Publicado 08/09/2026 19:49

A HRW considera o veto britânico ao comércio com os assentamentos israelenses um “passo positivo e há muito adiado”

JERUSALÉM, 14 de agosto de 2026  -- Colonos judeus armados com rifles participam de um ritual para o restabelecimento do assentamento de Ganim, na Cisjordânia, em 13 de agosto de 2026.   Quatro assentamentos na Cisjordânia, incluindo Ganim, foram evacuado
Chen Junqing / Xinhua News / Europa Press

MADRID 9 set. (EUROPA PRESS) -

A ONG Human Rights Watch (HRW) destacou nesta terça-feira como “um passo positivo e há muito adiado” a decisão coordenada do Reino Unido, da França e do Canadá de implementar um veto anunciado ao comércio com os assentamentos israelenses no território ocupado da Cisjordânia.

“A decisão do Reino Unido, da França e do Canadá de proibir o comércio com os assentamentos ilegais de Israel é um passo positivo e há muito adiado, bem como uma medida de cumprimento do Direito Internacional”, declarou o vice-diretor para o Oriente Médio e o Norte da África da HRW, Adam Coogle.

O representante da ONG considerou a medida um indicador de que “um número crescente de governos está disposto a acompanhar as declarações de condenação com medidas concretas, à medida que as autoridades israelenses intensificam a limpeza étnica, o apartheid e outros abusos graves na Cisjordânia”.

Nesse sentido, Coogle exigiu que “outros governos e instituições — entre eles, notadamente, a União Europeia, como principal parceiro comercial de Israel — sigam esse exemplo”, bem como “suspender os acordos comerciais preferenciais com Israel, interromper as transferências de armas, proteger o Tribunal Penal Internacional e exigir que haja prestação de contas pelos crimes atrozes que Israel continua cometendo no Território Palestino Ocupado”.

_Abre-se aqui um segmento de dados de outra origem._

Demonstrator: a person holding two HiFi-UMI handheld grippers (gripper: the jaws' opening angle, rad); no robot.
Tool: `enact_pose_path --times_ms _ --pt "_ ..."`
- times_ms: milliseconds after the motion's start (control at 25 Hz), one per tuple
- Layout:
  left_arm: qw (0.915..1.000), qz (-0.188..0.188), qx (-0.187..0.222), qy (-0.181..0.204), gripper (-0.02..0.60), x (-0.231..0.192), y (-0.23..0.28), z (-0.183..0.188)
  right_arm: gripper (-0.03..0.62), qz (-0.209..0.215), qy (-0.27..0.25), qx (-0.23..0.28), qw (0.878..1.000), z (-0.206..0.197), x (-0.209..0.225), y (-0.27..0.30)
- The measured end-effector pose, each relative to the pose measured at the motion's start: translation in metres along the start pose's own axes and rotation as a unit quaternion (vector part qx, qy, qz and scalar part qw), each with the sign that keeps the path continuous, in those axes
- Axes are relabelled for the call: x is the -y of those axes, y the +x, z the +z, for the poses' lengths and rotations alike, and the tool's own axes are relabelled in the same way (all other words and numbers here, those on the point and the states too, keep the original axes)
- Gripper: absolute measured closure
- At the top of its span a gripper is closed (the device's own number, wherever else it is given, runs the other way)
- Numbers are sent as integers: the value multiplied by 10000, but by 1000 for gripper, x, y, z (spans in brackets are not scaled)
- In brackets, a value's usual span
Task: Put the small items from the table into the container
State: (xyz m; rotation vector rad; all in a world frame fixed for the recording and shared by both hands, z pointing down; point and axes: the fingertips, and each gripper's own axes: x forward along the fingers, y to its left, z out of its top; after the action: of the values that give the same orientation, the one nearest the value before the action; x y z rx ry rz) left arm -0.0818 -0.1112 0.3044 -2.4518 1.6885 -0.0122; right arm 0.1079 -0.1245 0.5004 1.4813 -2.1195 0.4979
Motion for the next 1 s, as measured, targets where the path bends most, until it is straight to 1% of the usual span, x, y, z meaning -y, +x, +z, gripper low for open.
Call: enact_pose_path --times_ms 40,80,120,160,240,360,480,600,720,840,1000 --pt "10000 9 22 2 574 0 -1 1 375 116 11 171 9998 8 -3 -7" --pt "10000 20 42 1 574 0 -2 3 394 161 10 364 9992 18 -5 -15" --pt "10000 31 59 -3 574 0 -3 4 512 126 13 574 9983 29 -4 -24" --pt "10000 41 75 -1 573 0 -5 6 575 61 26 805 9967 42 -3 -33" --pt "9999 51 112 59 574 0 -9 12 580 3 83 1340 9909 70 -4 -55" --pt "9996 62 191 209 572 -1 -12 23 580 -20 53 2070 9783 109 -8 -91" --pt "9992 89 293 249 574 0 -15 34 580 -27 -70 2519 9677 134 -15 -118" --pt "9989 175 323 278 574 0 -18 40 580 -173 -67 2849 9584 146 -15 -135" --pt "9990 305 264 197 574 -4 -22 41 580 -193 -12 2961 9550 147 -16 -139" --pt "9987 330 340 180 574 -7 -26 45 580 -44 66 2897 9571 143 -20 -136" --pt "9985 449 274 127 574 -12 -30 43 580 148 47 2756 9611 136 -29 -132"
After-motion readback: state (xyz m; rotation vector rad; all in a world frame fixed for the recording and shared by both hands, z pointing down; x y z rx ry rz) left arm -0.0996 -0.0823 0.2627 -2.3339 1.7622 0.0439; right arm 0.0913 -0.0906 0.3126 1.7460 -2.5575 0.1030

A Human Rights Watch reagiu dessa forma ao veto comercial de Londres, Paris e Ottawa contra os assentamentos israelenses, uma medida coordenada para proibir a importação de produtos provenientes de assentamentos ilegais que foi considerada “correta” mas “insuficiente” pelo Movimento de Resistência Islâmica (Hamas) e à qual Israel respondeu com sanções contra doze políticos britânicos.